ECLIPSE DE SANGRE (I)

Todavía no tengo portada para la nueva edición, pero sí os puedo contar algunas cosillas sobre la novela. Para eso me tengo que ir a mi época de jugador de rol. Pasábamos horas mis amigos y mi hermano jugando a rol, sobre todo a uno basado en H.P. Lovecraft y que me cautivaba por los escritos en los que estaba basado. Y aunque fui director de juego casi siempre, lo de hacer historias para el mismo no se me daba bien. Pero poco a poco fui dando forma a una novela basada en aquellas historias, ambientada en nuestro país, pero con toques americanos, y con ese batiburrillo nació Eclipse de sangre. La primera versión, soy consciente de ello, tiene varios fallos, y por eso nació esta segunda. Ampliada, corregida, revisada, y creo que muchos de aquellos errores han sido subsanados. Espero que os guste y que podáis disfrutarla en breve, en cuanto esté a la venta os lo comunicaré. de momento os dejo un pequeño fragmento, para abriros el apetito:

CAPÍTULO UNO

1

Era una mañana fría y lluviosa típica de Otoño. Las hojas se desprendían de los árboles arrastradas por la lluvia que caía pertinazmente formando un manto anaranjado y marrón sobre el asfalto de las calles. Los transeúntes, con mayor o menor suerte, intentaban guarecerse de la lluvia, bien bajo sus paraguas o bien caminando bajo las cornisas de los edificios. Las tiendas de ropa y los almacenes en general se encontraban abarrotados, llenos de gente que así buscaban refugio del mal tiempo. En aquella ciudad abrían y cerraban temprano. Según las previsiones iba a seguir lloviendo durante un par de días más y la temperatura iba a continuar siendo fresca. No soplaba viento y eso, en cierta manera facilitaba, si podía decirse de esa manera las cosas. Entre toda esa muchedumbre de gente que iba y venía, se encontraba él, Alain Sánchez, detective privado, especialista en divorcios y separaciones. Qué ironía, toda una vida de estudio para acabar siendo un vulgar voyeur, porque consideraba que espiar la vida de los demás, disfrutar de sus miserias, de sus penalidades, era una forma de voyeurismo, camuflada bajo la apariencia de una profesión digna y respetada como era la de detective privado. Caminaba con las manos en los bolsillos de su inseparable gabardina, con la vista fija en el suelo, intentando esquivar los charcos que encontraba a su camino, con la mente puesta en los casos que le esperaban cuando llegase a la oficina, casi todos, por no decir todos, asuntos dignos de la prensa rosa. Tan absorto estaba en sus pensamientos que no se percató del hombre vestido de negro con el que tropezó y que le hizo dar un traspié que casi acaba con su metro ochenta en el suelo. Se giró para intentar descubrir entre la multitud al causante de semejante estropicio, pero no consiguió verlo.

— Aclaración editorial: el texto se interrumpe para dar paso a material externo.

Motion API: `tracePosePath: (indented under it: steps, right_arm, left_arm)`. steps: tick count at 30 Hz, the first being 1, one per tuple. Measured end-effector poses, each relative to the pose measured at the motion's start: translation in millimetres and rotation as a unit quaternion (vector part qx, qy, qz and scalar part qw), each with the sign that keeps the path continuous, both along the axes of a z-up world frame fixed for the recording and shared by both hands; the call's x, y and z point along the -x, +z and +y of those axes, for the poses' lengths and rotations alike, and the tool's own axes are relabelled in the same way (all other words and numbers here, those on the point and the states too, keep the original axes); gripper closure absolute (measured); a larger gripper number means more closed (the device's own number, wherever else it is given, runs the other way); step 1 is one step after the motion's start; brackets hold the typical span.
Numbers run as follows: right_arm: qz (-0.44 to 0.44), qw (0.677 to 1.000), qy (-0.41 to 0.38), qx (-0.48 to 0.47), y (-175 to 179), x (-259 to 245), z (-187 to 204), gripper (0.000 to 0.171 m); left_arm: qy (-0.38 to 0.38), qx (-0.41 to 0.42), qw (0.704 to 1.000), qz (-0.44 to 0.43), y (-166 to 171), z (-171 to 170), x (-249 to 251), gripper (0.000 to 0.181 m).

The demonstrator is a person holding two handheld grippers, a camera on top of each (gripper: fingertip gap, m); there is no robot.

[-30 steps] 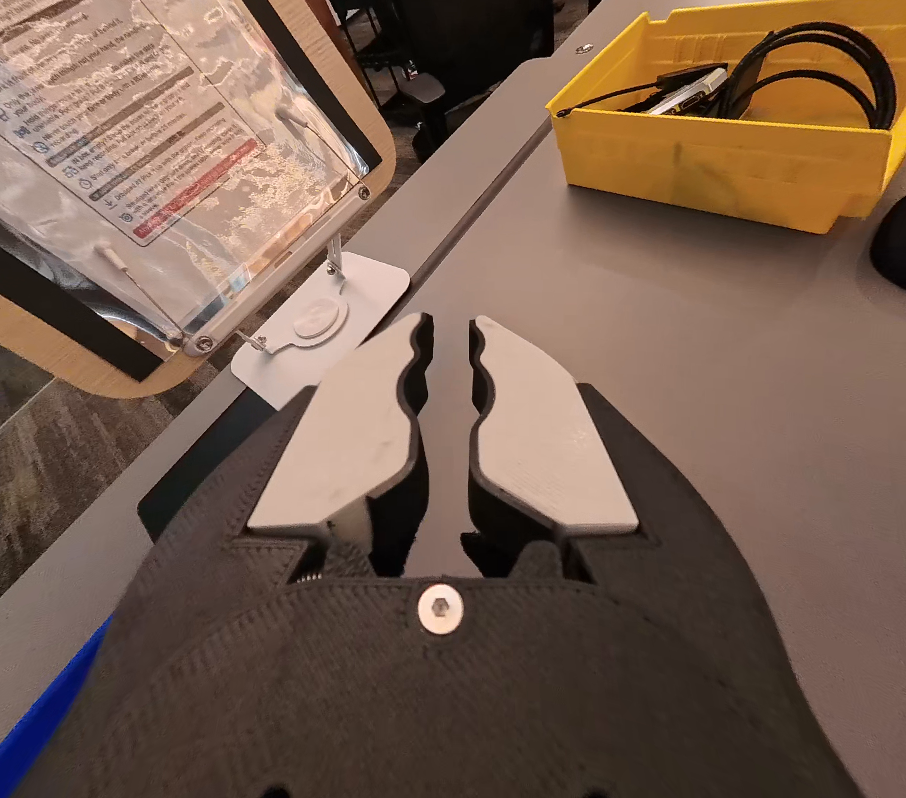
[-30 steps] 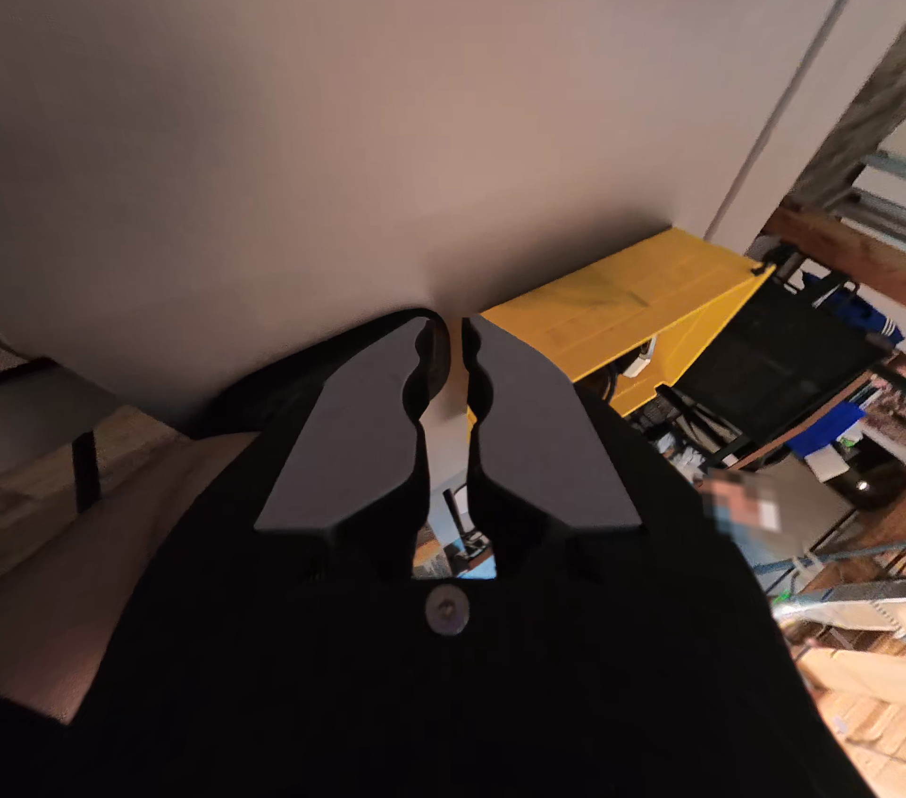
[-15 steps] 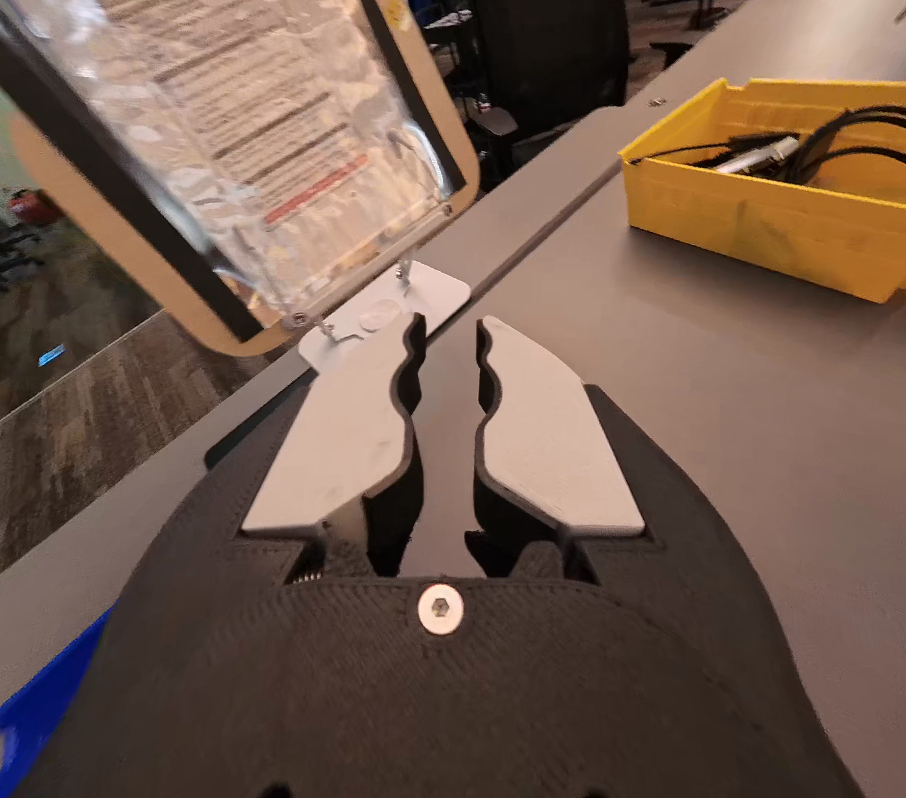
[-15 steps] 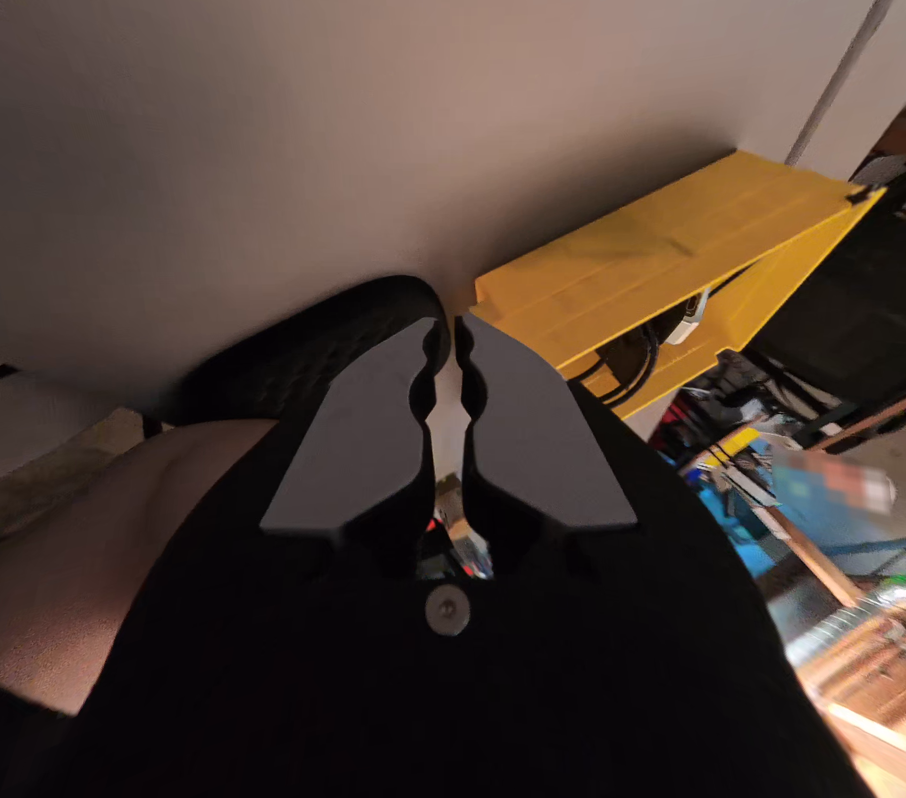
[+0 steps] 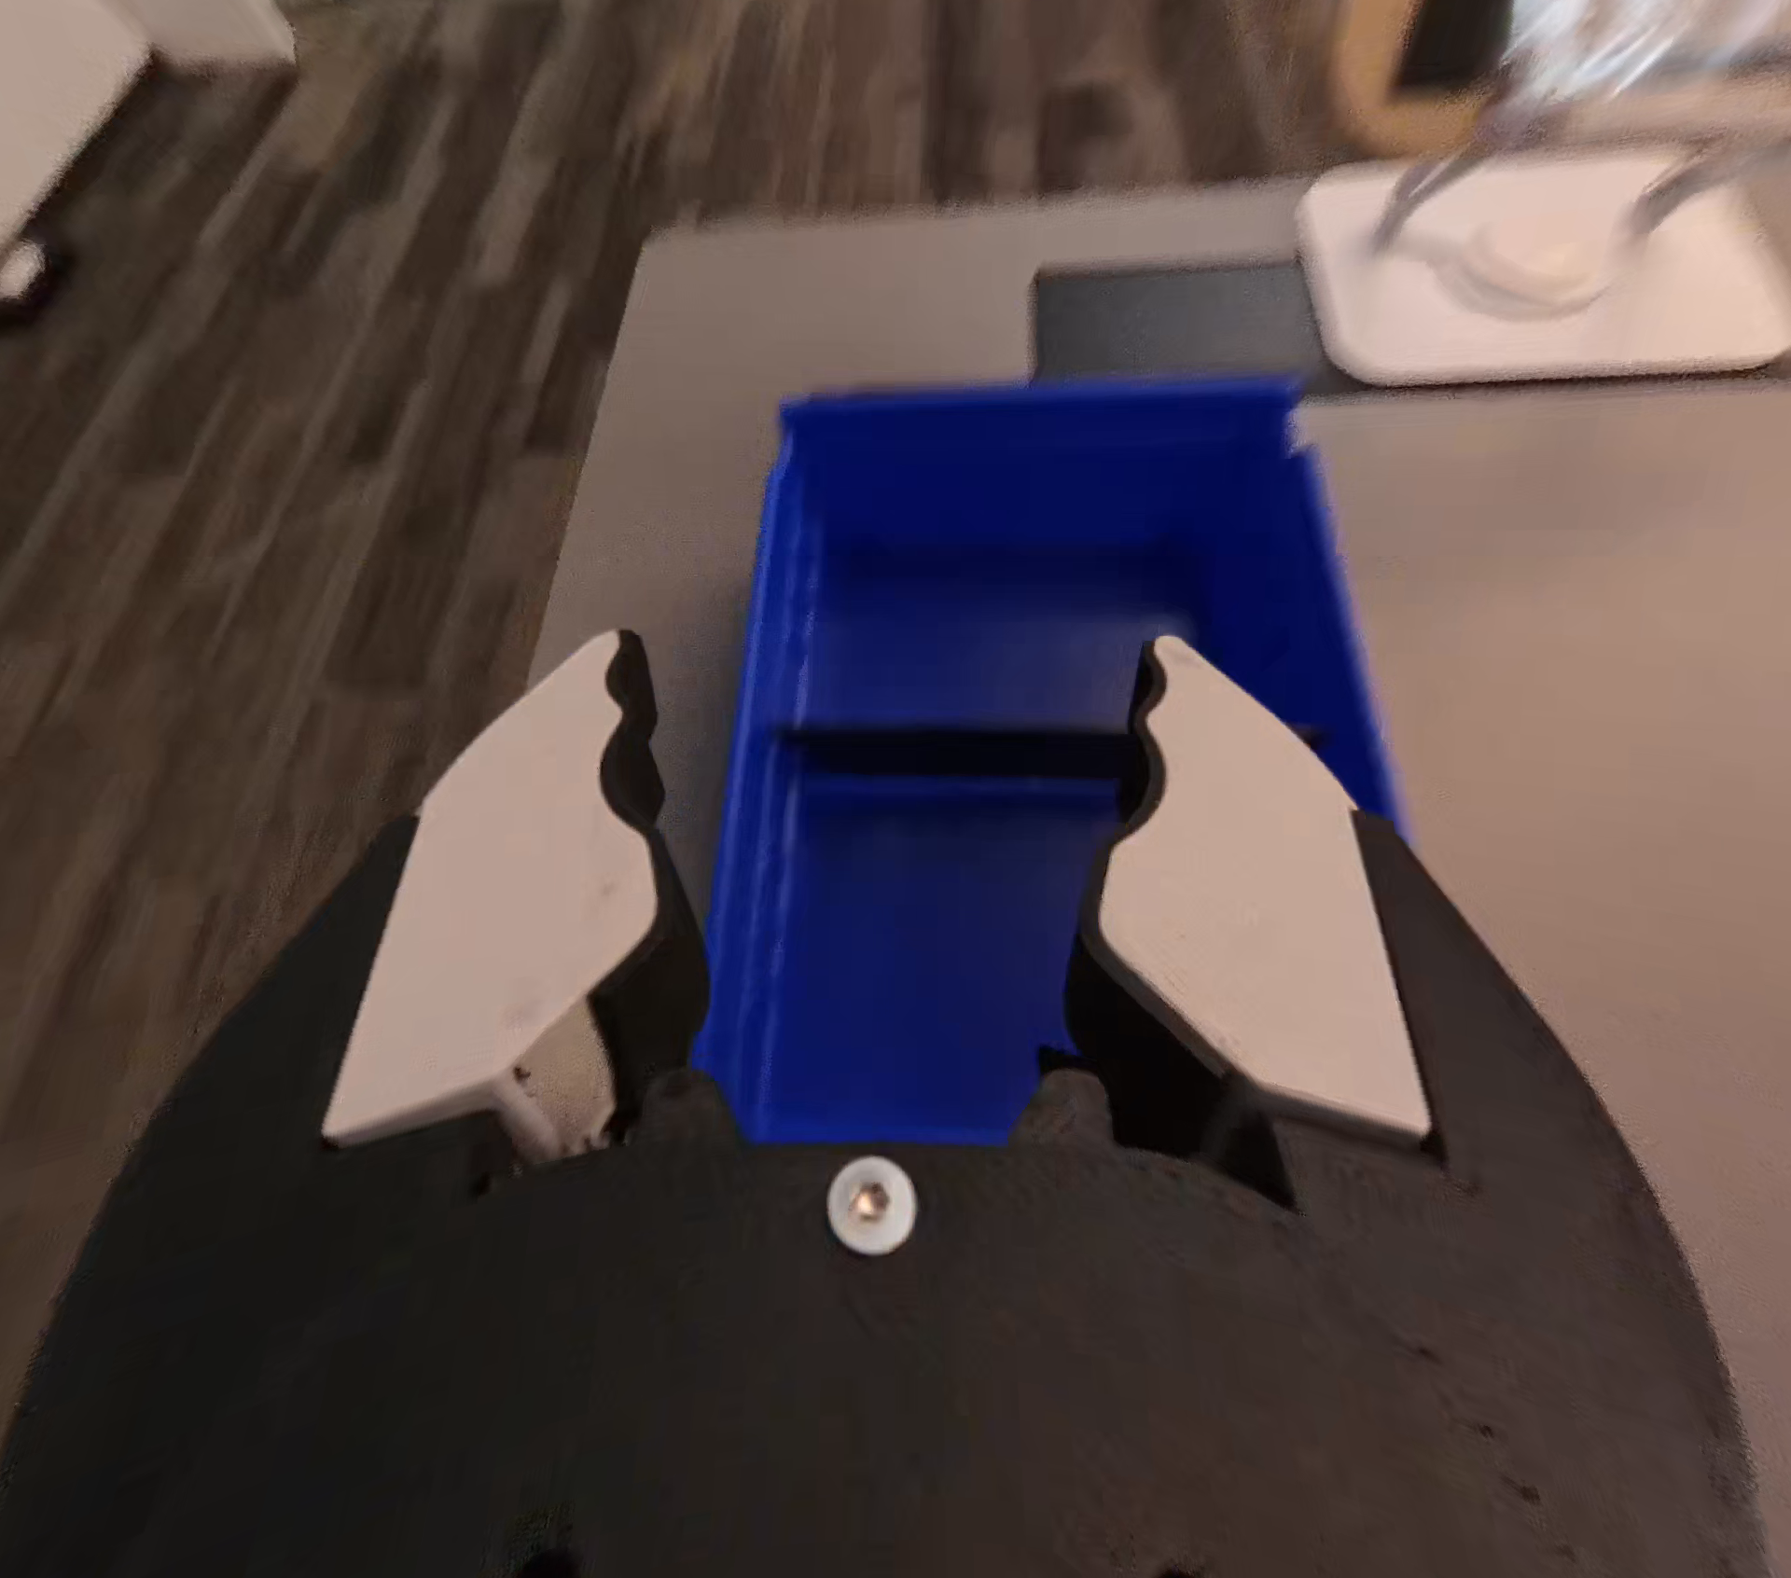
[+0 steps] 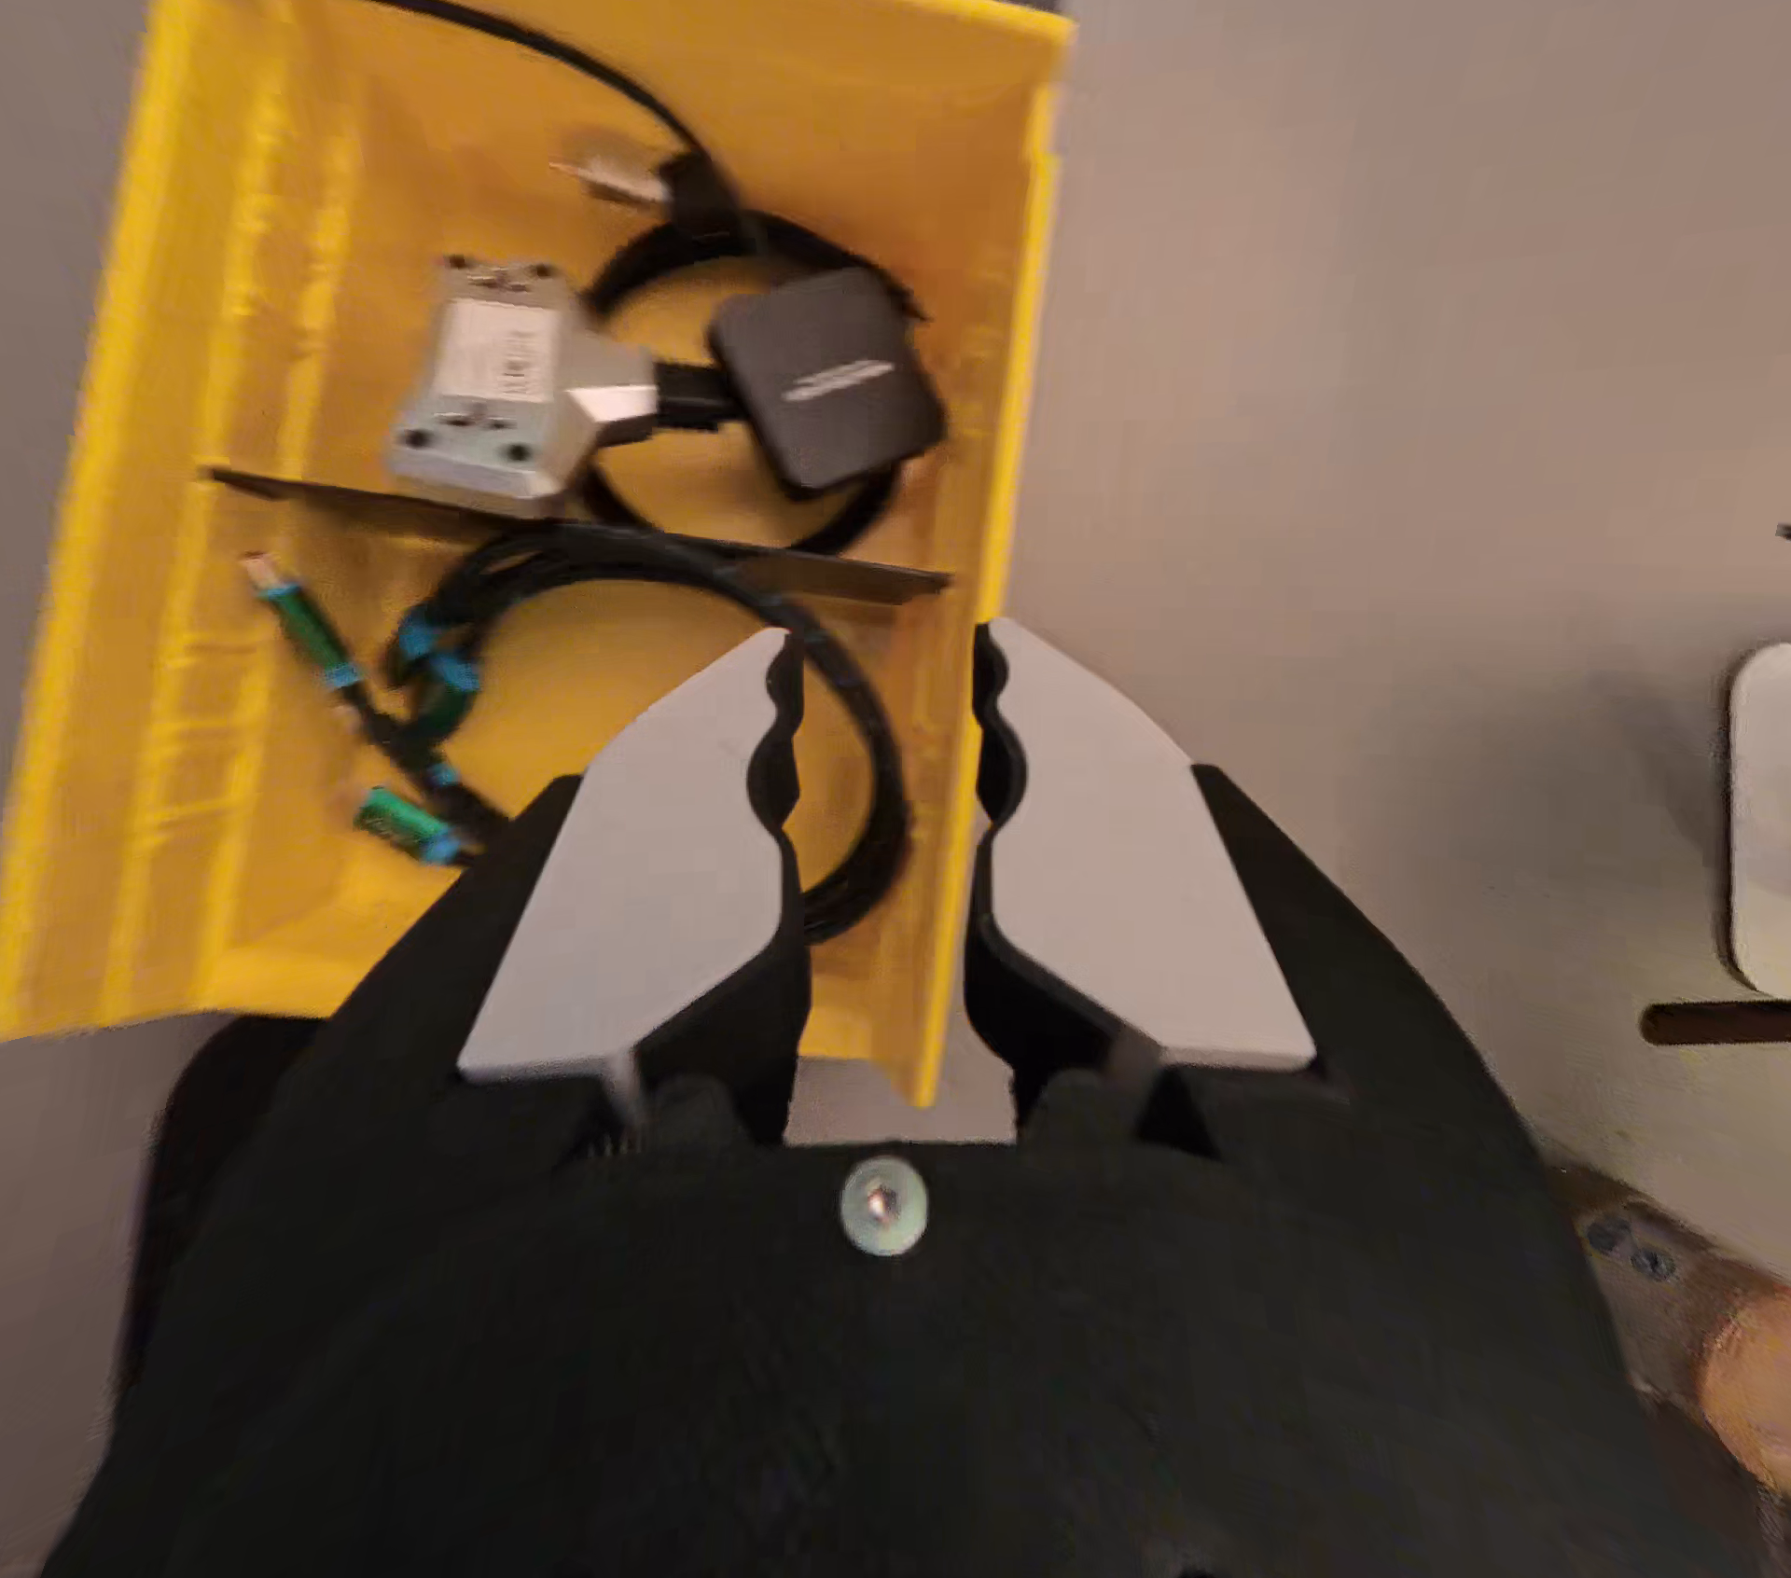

—Y ni siquiera me ha pedido perdón.

Siguió caminando, esta vez con la vista puesta no en el suelo, sino en el frente. No quería tropezar de nuevo, más ahora que casi había llegado a la oficina. Oficina. Bonita palabra. En realidad se trataba de un cuchitril alquilado y bastante caro por cierto para el tamaño que tenía, en un edificio de oficinas viejo, situado en las afueras de la ciudad. Quizás no era el mejor sitio para atraer a los clientes, sobre todo si veían la montaña de papeles en un orden desordenado que coronaba su mesa como le gustaba decir, pero era el único que tenía y era todo cuanto poseía. Bueno la verdad es que no estaba solo, también estaba Marta, su secretaria, amiga y confidente. En realidad solo era su secretaria aunque él prefería pensar en ella como algo más. Y por lo que le pagaba a final de mes, bastante tenía con que todavía siguiera trabajando para él. Levantó la vista y se encontró ante la puerta del número 23 de la calle Princesa, donde en la quinta planta de ese viejo edificio sin ascensor se encontraba su lugar de trabajo. Miró el reloj, las ocho y cinco. Otra vez llegaba tarde. Marta ya se encontraría en el interior, ya habría preparado una buena cantidad de delicioso café. Sonrió. En el fondo le daba igual si llegaba tarde o no: era el jefe y un jefe siempre podía hacer lo que quisiera. Sabía lo que le diría Marta nada más abrir la puerta: “¡Vaya ejemplo, otra vez tarde!”, y sonrió.

Pero aquella mañana, cuando abrió la puerta, esas no fueron las primeras palabras que salieron de la boca de ella.

Y como siempre digo, besos y abrazos a repartir.